PUB • CONTINUE A LER A SEGUIR

A situação de dependência de máscaras, ventiladores ou mesmo medicamentos era uma situação pontual e não tinha necessariamente que ver com confronto com a China. Já a guerra da Ucrânia é uma lição sobre como a interdependência económica não promove sempre e irremediavelmente a aproximação, nem impede o confronto entre grandes parceiros comerciais.

O que é que isto tem que ver com a China? Tudo. A Europa depende muito do gás e (menos, mas também) do petróleo russo. Mas depende profundamente mais dos produtos que vêm da China a baixo custo, e dos produtos que vende à China, em quantidades industriais. Esta dupla dependência, que também pesa na balança chinesa, é o novo problema de que ainda não se fala. Mas que mais tarde ou mais cedo se terá de falar. E, ao contrário da Rússia, a China é, e quer ser, percebida como um modelo alternativo ao Ocidente. E tenta que a Europa seja autónoma dos Estados Unidos. Leia-se desalinhada.

A China pode não invadir Taiwan, e pode não voltar a massacrar estudantes em Tiananmen, mas a sua falsa neutralidade quanto à guerra já não passa despercebida e, eventualmente, sem consequências.

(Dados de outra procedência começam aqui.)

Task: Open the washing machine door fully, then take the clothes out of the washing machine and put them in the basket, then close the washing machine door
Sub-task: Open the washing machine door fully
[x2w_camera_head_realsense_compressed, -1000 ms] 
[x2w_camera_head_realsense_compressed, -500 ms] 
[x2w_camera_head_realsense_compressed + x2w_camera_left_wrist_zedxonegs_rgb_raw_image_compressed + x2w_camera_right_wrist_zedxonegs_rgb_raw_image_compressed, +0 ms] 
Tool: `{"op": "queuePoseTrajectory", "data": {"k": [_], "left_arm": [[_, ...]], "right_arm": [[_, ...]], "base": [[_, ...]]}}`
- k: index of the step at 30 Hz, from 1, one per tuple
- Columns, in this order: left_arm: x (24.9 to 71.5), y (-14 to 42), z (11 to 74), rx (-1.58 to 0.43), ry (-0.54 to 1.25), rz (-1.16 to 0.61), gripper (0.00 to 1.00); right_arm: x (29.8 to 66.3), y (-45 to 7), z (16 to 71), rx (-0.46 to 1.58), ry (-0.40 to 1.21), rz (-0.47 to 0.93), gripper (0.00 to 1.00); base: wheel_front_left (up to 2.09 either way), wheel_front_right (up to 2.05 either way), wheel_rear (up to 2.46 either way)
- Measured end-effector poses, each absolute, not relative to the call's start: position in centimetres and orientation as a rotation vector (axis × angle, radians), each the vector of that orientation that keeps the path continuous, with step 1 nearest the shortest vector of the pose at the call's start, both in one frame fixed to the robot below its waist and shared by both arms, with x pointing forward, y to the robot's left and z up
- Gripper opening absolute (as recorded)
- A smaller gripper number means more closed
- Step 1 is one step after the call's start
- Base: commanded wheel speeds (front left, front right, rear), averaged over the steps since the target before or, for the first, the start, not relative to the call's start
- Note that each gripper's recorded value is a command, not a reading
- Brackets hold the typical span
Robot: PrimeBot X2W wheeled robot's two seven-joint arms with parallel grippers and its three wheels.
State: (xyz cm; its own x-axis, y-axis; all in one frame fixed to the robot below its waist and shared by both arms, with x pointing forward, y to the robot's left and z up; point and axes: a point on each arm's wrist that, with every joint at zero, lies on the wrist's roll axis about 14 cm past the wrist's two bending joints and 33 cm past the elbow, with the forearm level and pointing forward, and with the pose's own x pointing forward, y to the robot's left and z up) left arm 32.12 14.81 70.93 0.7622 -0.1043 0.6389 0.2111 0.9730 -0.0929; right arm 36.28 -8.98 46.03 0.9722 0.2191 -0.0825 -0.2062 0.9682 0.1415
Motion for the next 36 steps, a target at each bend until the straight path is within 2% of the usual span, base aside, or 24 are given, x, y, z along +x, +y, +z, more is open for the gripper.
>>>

Por outro lado, no Ocidente, e à excepção de quem tem sincero, mesmo que inconfessado, carinho pelo modelo autoritário chinês, até quem olhava com espanto para a performance económica chinesa já não pode ignorar que parte desse sucesso é fruto da dependência europeia das fábricas chinesas. E que oferece a algumas indústrias europeias, desde logo à automóvel, um importantíssimo mercado de que quase dependem.

E agora? Logo se verá. Mas uma coisa é certa, seja por força da necessidade de reduzir dependência e interdependência com regimes potencialmente adversos, seja pela possibilidade de um evento que obrigue governos e empresas ocidentais a cortar com a China, a Europa, tal como os Estados Unidos, vai querer descobrir alternativas à China. Uns querem fazê-lo dentro da Europa. Outros querem reglobalizar rapidamente, mas apenas entre amigos. Ou, pelo menos, não inimigos. Essa foi, para já, a primeira lição que o Ocidente parece ter escolhido aprender sobre a guerra e a relação com a China.

A outra questão é perceber como é que isto tudo se encaixa numa China que nos lê, sabe o que escrevemos e pensamos pubicamente, e compreende as alterações em curso. Se nós antecipamos que vamos querer depender menos da China, Pequim fará o quê? Ignorará o risco? Antecipará o afastamento? Seja o que for, o efeito nas economias europeias do bloqueio gerado pelos incompreensíveis confinamentos em Xangai pode ser um retrato antecipado do custo de desligar da China. Para o Ocidente e para os chineses.